Thursday, April 15, 2010

a few fixture details...

As promised, I thought I'd throw up a few detail pics and share some about each of the new fixture.

This fixture has been in the conceptual phase for many many years, and has been actively developing over the last year and half.  The brain child of Bill Grove, I've been fortunate to have some input into it's development, while he's done all the hard work :)

The goals of the fixture were to provide full access to all joints for easy welding/joining, to have a precision set up system that allowed for accurate repeatability, simple smooth movement and articulation, rigid design to prevent flexion, maximum flexibility in desired sizing/specs, and it had to look cool ;)

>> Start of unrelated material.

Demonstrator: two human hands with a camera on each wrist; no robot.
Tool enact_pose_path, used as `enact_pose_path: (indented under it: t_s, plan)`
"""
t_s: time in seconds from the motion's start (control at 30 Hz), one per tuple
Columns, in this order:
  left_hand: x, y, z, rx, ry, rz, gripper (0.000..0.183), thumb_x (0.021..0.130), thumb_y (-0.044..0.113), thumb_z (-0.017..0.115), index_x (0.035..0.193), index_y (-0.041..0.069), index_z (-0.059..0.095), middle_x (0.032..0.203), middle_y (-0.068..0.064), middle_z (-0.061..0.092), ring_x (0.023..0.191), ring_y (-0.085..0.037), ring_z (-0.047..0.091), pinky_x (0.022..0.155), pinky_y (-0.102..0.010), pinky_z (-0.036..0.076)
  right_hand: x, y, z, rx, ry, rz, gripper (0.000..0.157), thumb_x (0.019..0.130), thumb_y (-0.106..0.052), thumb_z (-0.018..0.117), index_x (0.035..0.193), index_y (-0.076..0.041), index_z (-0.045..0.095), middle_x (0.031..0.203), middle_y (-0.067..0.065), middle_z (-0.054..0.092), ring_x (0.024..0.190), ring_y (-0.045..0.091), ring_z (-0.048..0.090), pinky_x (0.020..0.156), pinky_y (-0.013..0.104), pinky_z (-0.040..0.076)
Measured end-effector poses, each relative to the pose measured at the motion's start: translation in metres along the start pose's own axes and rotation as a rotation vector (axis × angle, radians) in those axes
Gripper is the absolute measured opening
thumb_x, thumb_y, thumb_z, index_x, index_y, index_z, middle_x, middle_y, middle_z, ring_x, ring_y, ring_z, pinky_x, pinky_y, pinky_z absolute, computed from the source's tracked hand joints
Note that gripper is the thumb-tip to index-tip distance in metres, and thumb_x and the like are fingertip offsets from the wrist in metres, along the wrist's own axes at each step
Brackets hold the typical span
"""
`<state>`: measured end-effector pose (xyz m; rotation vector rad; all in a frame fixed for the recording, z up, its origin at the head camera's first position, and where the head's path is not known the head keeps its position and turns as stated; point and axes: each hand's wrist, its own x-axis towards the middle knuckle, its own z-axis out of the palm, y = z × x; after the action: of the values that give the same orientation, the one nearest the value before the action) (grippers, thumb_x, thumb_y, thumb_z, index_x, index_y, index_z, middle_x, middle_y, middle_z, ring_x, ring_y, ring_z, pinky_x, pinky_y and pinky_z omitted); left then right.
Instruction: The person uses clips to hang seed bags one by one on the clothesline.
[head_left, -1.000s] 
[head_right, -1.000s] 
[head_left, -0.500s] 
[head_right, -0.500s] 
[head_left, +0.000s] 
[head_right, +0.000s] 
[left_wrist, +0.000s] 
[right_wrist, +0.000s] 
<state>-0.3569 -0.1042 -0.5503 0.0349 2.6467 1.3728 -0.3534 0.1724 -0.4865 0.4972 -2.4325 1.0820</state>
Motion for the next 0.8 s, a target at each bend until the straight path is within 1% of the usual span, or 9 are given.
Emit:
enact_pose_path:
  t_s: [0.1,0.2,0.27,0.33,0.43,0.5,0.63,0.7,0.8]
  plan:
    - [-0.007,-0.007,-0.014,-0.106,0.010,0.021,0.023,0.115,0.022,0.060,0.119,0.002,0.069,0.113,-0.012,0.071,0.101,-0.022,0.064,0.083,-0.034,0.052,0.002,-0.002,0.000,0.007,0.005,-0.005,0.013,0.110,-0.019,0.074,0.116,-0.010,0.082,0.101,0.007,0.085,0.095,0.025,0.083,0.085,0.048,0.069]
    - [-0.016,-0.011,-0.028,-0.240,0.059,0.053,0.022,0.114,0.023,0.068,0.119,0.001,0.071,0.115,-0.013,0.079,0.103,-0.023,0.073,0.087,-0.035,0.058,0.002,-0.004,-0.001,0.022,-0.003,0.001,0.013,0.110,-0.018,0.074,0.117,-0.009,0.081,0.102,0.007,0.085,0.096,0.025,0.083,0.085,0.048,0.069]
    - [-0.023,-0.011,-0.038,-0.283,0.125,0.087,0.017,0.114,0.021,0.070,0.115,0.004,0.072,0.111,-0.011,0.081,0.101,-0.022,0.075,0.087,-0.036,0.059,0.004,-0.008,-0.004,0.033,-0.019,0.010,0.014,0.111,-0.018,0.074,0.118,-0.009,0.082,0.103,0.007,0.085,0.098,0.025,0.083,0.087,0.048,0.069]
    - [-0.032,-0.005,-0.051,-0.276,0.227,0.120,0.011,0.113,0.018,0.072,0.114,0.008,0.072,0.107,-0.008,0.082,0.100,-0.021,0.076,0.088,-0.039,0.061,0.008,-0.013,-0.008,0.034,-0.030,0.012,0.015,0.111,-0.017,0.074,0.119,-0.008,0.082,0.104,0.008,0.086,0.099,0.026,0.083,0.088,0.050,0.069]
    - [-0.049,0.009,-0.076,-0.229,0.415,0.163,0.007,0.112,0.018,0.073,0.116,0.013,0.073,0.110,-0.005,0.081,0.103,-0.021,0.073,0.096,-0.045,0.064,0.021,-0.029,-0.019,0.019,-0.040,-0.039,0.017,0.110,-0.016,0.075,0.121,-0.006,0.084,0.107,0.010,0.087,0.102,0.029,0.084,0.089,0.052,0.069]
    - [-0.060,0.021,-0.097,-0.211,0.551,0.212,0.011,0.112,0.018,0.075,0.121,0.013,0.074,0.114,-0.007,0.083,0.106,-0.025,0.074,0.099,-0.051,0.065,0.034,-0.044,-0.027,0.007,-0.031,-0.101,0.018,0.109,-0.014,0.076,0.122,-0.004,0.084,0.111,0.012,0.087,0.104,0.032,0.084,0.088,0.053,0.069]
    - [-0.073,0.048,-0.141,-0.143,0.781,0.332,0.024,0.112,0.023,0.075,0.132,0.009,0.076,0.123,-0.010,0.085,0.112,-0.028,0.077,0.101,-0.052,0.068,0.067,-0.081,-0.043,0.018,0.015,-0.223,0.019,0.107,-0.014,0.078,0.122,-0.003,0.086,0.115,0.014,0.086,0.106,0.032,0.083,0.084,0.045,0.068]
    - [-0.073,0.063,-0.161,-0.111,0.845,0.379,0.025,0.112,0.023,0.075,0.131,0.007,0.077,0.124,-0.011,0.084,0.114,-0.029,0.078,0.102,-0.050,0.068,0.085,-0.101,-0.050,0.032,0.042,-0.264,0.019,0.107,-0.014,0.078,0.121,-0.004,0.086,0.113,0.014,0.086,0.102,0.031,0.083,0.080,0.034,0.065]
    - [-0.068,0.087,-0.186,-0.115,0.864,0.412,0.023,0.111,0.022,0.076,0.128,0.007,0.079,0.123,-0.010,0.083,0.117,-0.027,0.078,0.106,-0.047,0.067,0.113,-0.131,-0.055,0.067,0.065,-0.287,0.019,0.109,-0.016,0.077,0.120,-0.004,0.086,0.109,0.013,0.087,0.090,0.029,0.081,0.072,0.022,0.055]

While certainly not the complete laundry list of desired features, these listed filled many of the gaps that we've experienced with our previous fixtures, my design now going on 15 years old.

So let's take a quick tour...
The main fixture is made from K100 cast tool grade AL, annodized black.  Basically the same product as Mic 6, just made by a different manufacturer.  It is water jet cut to the required dimensions then gets some CNC time to chamfer the edges, place critical slots and holes, and make it dead sexy. 

You can see from the basic layout of the fixture that it allows for independant movement/adjustment of each of the critical dimensions.  The fixture is set around the fixed bottom bracket point, with independant movement for the chainstay length, axel heights, fork offset, seat tube angle, head tube height and angle, and top tube length.  The entire fixture shares the same bolt head sizing, allowing a 1/4" ball end T wrench to adjust each element.  Rolling on a tripod stand with the ability to utilize adjustable fixed feet, the fixture is counter balanced and is able to rotate 360 degrees freely in the vertical position, 360 degrees in the horizontal direction (180 each way, fore and aft), and then 360 degrees swivel on the base with the most minimal effort. 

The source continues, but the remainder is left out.